Infants should be fully immunized during the first year of life against the nine killer diseases mentioned below:

1. Diphtheria
2. Pertussis (Whooping Cough)
3. Tetanus
4. Measles
5. Poliomyelitis
6. Tuberculosis
7. Hepatitis B
8. HIB (Haemophillus Influenzae B)
9. Pneumococcal Conjugate B

Women of childbearing age and pregnant women should be protected against Maternal and Neonatal Tetanus, by immunization with Tetanus Toxoid (TT) vaccine (see Tetanus Vaccination For Women section below).

Brief History of Childhood Vaccinations in Pakistan

1978: The Expanded Programme on Immunization (EPI) was launched in Pakistan to protect children against:

  • Diphtheria
  • Pertussis (Whooping Cough)
  • Tetanus
  • Measles
  • Poliomyelitis (Polio)
  • Tuberculosis

2002: Hepatitis B (Hep B) vaccine was added to the EPI list

2006: A vaccine combining Diphtheria, Pertussis and Tetanus (DPT), and Hepatitis B (Hep B) was introduced

2008: A pentavalent vaccine was introduced which combined DPT, Hep B, and the HIB vaccine to cover Haemophilus Influenzae B

2013: Pneumococcal Conjugate Vaccine (to safeguard against pneumonia and meningitis) was added to the existing list of eight vaccines

Over the years the number of injections has been reduced by combining multiple vaccines into one vaccine. Since 2013, vaccines are administered to children in Sindh according to the schedule below::

1st Injection(Soon after birth) — BCG + OPV 0
2nd Injection (6 weeks) — Pentavalent 1 + OPV 1 + Pneumococcol 1
3rd Injection (10 weeks) — Pentavalent 1 + OPV 1 + Pneumococcol 2
4th Injection (14 weeks) — Pentavalent 1 + OPV 1 + Pneumococcol 3
5th Injection (9 months or later) — Measles 1
6th Injection (15 months or later) –Measles 2


Women of childbearing age and pregnant women should be protected against maternal and neonatal tetanus, by immunization with Tetanus Toxoid (TT) vaccine.
Schedule of Immunization for Tetanus for Women of Childbearing Age and Pregnant Women

  • At first contact — TT 1
  • 4 weeks after TT 1 — TT 2
  • 6 months after TT2 — TT 3
  • 1 year after TT 3 — TT 4
  • 1 year after TT 4 — TT 5



The influenza virus evolves its structure constantly, therefore a new strain appears every year. Since vaccines are produced against the viruses of the previous seasons, it provides protection against those viruses, although the reaction to a new strain is not so severe as it would be in an un-vaccinated person.

Schedule of Flu Vaccination

  • Vaccination should be taken preferably before the flu season begins (in October)
  • Vaccination should not be taken after the end of flu season ends (in March)
  • Vaccination is valid for one season only, that is, 6 to 12 months
  • Protection is achieved within 2 to 3 weeks


Special Instructions

  • As with all other vaccines, it should be delayed in subjects suffering from severe acute febrile illness
  • Can be administered during minor illnesses with or without fever
  • Can be administered simultaneously with other vaccines


Pregnancy and Lactation

  • As with all inactivated vaccines, the risk to the fetus are negligible so there is no contraindication during pregnancy.
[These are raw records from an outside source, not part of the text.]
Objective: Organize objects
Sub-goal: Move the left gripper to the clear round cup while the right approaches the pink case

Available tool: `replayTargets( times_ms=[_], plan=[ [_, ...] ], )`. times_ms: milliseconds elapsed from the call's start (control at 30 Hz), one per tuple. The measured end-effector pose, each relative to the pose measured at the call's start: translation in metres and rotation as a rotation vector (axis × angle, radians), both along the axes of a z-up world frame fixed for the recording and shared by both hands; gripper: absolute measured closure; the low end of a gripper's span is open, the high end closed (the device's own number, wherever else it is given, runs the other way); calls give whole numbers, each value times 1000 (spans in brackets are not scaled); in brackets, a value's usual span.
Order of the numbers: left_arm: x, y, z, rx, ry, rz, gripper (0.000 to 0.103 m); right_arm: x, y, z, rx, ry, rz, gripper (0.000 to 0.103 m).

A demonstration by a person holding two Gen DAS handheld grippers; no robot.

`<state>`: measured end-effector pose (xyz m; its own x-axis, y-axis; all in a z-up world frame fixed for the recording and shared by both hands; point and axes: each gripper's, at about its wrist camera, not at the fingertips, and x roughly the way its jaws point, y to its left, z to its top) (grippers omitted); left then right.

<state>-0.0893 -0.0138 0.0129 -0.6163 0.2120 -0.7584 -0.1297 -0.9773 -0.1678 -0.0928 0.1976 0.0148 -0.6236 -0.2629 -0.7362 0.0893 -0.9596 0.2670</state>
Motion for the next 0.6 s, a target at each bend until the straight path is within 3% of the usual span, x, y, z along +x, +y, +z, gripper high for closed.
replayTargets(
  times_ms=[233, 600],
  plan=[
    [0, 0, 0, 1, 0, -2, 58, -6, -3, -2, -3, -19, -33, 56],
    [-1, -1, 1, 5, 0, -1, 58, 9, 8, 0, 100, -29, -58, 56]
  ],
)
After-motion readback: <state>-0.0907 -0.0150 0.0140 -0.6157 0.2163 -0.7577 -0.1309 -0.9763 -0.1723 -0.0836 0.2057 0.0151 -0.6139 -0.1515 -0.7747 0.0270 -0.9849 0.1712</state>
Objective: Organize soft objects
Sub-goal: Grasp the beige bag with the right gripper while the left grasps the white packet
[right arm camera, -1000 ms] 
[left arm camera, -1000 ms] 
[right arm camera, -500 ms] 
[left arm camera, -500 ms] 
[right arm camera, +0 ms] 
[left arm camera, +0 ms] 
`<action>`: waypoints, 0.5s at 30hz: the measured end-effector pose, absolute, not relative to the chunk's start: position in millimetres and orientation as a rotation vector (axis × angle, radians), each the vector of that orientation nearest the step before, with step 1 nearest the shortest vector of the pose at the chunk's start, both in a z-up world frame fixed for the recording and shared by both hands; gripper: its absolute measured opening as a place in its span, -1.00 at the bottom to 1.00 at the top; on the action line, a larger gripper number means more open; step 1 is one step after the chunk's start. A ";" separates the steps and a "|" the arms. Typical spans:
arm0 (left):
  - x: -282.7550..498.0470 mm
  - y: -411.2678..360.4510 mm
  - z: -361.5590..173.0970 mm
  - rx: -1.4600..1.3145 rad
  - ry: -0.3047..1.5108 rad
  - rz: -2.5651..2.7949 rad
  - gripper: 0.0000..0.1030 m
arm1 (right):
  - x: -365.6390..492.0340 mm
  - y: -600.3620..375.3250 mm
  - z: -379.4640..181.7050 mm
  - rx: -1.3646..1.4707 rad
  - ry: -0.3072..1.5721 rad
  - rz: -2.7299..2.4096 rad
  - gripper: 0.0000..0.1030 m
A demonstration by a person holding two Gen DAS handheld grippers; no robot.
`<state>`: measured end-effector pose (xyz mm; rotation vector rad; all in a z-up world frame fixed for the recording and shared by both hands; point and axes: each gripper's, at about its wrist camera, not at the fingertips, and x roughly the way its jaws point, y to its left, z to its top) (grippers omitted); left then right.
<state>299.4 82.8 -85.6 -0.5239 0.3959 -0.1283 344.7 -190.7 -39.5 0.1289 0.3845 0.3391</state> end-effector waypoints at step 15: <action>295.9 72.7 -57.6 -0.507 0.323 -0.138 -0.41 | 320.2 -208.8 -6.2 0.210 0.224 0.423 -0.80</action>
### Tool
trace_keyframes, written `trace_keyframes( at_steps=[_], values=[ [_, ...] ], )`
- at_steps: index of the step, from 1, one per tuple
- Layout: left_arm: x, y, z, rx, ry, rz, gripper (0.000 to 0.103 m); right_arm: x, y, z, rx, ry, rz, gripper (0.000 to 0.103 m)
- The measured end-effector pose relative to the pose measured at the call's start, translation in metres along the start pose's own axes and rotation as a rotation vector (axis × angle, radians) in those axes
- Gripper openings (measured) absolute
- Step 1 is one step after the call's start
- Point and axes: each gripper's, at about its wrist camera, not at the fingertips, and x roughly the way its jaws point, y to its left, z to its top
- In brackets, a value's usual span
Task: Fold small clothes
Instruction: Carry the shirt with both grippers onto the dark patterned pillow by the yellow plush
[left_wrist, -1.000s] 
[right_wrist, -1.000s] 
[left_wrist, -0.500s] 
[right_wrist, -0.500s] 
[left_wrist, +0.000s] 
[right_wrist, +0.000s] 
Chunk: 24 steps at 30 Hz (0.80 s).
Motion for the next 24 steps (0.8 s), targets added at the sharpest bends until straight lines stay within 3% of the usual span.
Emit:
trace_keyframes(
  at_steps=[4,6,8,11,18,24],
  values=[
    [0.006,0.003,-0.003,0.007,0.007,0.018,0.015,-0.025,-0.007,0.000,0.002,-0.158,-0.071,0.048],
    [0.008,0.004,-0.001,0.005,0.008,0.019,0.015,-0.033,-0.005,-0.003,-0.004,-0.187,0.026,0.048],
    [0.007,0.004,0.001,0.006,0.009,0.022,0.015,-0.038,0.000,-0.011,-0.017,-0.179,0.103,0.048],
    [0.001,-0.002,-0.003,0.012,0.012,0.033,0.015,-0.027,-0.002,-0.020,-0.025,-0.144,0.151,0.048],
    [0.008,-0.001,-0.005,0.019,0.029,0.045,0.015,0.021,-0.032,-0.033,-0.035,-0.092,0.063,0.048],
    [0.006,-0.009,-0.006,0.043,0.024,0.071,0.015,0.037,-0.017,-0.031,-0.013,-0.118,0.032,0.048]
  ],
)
However, vaccination should be used only when clearly needed
  • No known contraindication during lactation period



Three different flexible schedules are available for immunization against Hepatitis B, depending on the needs of the subjects.
Recent reviews, and the latest scientific data on immune memory and its clinical implications, have concluded that routine booster vaccinations for Hepatitis B are not necessary.
1. STANDARD SCHEDULE – This provides the highest HBs Antibody titres after three doses. The schedule involves injections at the following times: 0, 1 and 6 months
2. QUICK PROTECTION SCHEDULE – Recommended for high-risk persons (like doctors, dentists, nurses and clinical laboratory workers) who require quick protection, at the following times: 0, 1, 2 and 12 months
3. RAPID PROTECTION SCHEDULE – This schedule is recommended for people who require a rapid protection from the disease such as travelers, at the following times:0, 7, 21 Days and 12 months

Updated: September, 2018
All information has been presented for better understanding and general information purposes only.Maximum care has been taken for its authenticity, however it should not be considered as comprehensive or complete. The information provided is not intended as a means of diagnosing a health problem or determining treatment. Therefore, it is not meant as a substitute for the advice provided by your doctor.